* _EXERCISE BRIEF_: Set down exactly the lines from the one containing "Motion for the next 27" through the last line of the records below, both included, and nothing else.

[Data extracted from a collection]
=== Begin Enclosure ===
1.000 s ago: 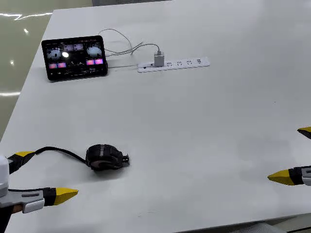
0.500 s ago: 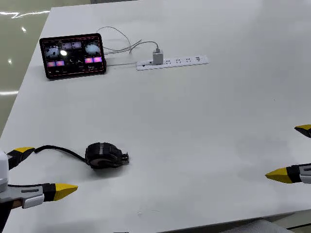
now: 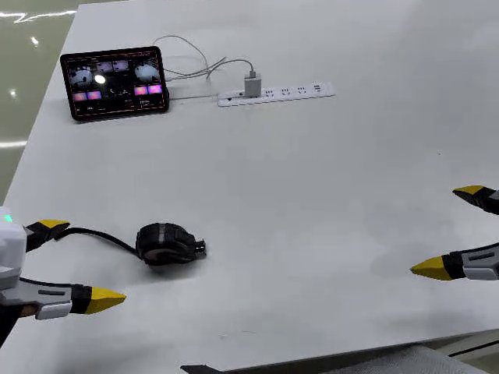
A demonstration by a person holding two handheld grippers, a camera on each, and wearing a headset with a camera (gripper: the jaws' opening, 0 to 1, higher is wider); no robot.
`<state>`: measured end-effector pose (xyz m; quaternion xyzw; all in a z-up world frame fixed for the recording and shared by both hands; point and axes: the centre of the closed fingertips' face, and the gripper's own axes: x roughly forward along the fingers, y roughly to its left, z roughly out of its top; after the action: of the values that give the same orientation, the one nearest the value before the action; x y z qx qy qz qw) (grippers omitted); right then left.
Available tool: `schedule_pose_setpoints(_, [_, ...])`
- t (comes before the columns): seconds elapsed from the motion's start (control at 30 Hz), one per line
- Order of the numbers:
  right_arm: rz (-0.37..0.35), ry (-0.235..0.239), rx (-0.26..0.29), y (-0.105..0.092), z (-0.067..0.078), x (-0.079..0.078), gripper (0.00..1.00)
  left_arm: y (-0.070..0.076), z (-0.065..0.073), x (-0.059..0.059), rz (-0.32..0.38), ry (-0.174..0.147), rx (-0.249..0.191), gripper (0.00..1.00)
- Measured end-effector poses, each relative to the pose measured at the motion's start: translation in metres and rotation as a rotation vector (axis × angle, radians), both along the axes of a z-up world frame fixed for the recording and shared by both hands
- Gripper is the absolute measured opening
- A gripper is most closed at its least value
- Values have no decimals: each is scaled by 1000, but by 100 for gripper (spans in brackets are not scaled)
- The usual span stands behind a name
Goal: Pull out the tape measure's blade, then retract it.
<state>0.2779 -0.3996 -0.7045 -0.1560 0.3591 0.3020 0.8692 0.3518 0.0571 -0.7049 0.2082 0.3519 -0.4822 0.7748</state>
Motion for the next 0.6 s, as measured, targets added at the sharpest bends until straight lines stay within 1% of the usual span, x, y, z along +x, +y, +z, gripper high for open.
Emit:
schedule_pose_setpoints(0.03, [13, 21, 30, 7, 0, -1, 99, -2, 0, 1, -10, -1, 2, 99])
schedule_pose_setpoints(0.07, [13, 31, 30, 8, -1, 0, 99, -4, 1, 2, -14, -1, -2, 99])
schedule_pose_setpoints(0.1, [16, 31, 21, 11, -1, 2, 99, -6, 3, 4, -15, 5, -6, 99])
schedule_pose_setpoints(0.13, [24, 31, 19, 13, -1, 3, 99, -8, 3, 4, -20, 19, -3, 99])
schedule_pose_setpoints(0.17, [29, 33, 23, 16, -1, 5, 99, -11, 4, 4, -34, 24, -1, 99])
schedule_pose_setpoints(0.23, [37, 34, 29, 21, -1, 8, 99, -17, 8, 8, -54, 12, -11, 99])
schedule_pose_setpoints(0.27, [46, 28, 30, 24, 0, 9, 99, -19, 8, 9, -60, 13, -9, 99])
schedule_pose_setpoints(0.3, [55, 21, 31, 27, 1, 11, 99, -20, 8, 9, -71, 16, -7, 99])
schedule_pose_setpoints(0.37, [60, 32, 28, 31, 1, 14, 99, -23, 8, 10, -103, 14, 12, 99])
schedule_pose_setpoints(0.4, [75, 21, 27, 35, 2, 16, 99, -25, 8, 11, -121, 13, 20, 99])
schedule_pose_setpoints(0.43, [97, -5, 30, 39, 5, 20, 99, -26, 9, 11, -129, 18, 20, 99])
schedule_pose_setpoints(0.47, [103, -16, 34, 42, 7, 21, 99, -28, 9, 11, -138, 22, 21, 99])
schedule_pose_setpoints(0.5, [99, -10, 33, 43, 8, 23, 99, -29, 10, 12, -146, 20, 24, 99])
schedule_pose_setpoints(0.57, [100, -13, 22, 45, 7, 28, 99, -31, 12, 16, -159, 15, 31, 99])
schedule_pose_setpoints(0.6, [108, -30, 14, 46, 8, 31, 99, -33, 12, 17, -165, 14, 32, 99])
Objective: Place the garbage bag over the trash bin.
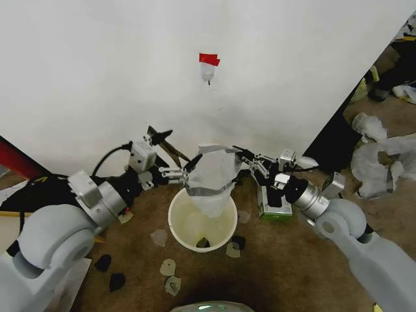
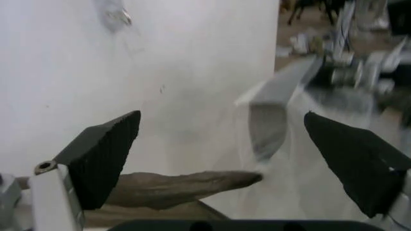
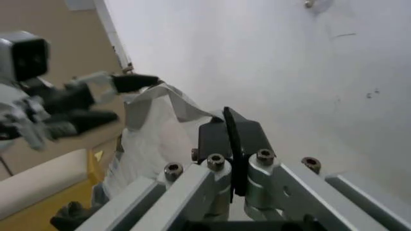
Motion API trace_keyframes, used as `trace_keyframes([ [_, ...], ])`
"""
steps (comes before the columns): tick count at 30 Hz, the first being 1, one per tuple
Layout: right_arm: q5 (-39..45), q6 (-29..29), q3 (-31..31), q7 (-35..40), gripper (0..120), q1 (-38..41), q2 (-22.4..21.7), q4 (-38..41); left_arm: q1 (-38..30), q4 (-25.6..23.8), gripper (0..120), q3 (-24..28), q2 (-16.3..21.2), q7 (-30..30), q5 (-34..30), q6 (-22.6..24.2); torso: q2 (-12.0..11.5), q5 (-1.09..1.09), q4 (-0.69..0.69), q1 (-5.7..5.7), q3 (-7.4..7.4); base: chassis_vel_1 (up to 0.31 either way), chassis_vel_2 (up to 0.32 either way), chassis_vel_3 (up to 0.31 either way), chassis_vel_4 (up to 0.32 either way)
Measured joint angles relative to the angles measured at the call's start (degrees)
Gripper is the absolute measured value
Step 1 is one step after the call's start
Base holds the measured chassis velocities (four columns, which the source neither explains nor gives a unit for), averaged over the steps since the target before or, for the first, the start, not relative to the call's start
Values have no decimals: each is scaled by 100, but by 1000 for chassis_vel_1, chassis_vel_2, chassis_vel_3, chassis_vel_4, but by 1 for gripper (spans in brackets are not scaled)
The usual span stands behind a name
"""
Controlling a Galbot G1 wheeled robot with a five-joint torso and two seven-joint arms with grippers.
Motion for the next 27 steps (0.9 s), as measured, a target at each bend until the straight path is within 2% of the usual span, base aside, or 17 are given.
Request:
trace_keyframes([
  [6,-78,-27,33,-88,0,-96,1,119,52,183,100,45,26,354,1040,-80,0,0,-1,0,0,0,0,0,0],
  [8,-88,-33,65,-160,0,-134,-7,143,76,185,100,20,31,427,1300,53,0,0,0,0,0,0,0,0,0],
  [10,-112,-34,122,-309,0,-197,-8,167,119,126,100,-37,37,484,1464,411,0,0,0,0,0,0,0,0,0],
  [12,-115,-34,147,-376,0,-221,-7,173,137,93,99,-57,38,493,1487,557,0,0,-1,0,0,0,0,0,0],
  [14,-132,-32,214,-568,0,-286,-7,183,169,14,96,-100,37,546,1394,897,0,0,0,0,0,0,0,0,0],
  [16,-241,-8,283,-749,0,-359,-1,188,188,-142,94,-152,34,619,867,1212,0,0,0,0,0,0,0,0,0],
  [19,-349,13,271,-846,0,-415,17,187,184,-260,94,-198,-21,899,447,1247,0,0,-2,0,0,0,0,0,0],
  [22,-400,21,177,-866,0,-421,69,164,202,-299,95,-216,-45,1132,418,1145,0,-1,-2,0,0,0,0,0,0],
  [25,-472,75,-101,-873,0,-342,261,75,263,-321,98,-217,-63,1327,657,1105,0,0,0,0,0,0,0,0,0],
  [27,-476,106,-246,-873,0,-268,389,36,289,-279,94,-206,-62,1314,850,1244,0,0,0,0,0,0,0,0,0],
])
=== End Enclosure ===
* _RESPONSE_:
Motion for the next 27 steps (0.9 s), as measured, a target at each bend until the straight path is within 2% of the usual span, base aside, or 17 are given.
Request:
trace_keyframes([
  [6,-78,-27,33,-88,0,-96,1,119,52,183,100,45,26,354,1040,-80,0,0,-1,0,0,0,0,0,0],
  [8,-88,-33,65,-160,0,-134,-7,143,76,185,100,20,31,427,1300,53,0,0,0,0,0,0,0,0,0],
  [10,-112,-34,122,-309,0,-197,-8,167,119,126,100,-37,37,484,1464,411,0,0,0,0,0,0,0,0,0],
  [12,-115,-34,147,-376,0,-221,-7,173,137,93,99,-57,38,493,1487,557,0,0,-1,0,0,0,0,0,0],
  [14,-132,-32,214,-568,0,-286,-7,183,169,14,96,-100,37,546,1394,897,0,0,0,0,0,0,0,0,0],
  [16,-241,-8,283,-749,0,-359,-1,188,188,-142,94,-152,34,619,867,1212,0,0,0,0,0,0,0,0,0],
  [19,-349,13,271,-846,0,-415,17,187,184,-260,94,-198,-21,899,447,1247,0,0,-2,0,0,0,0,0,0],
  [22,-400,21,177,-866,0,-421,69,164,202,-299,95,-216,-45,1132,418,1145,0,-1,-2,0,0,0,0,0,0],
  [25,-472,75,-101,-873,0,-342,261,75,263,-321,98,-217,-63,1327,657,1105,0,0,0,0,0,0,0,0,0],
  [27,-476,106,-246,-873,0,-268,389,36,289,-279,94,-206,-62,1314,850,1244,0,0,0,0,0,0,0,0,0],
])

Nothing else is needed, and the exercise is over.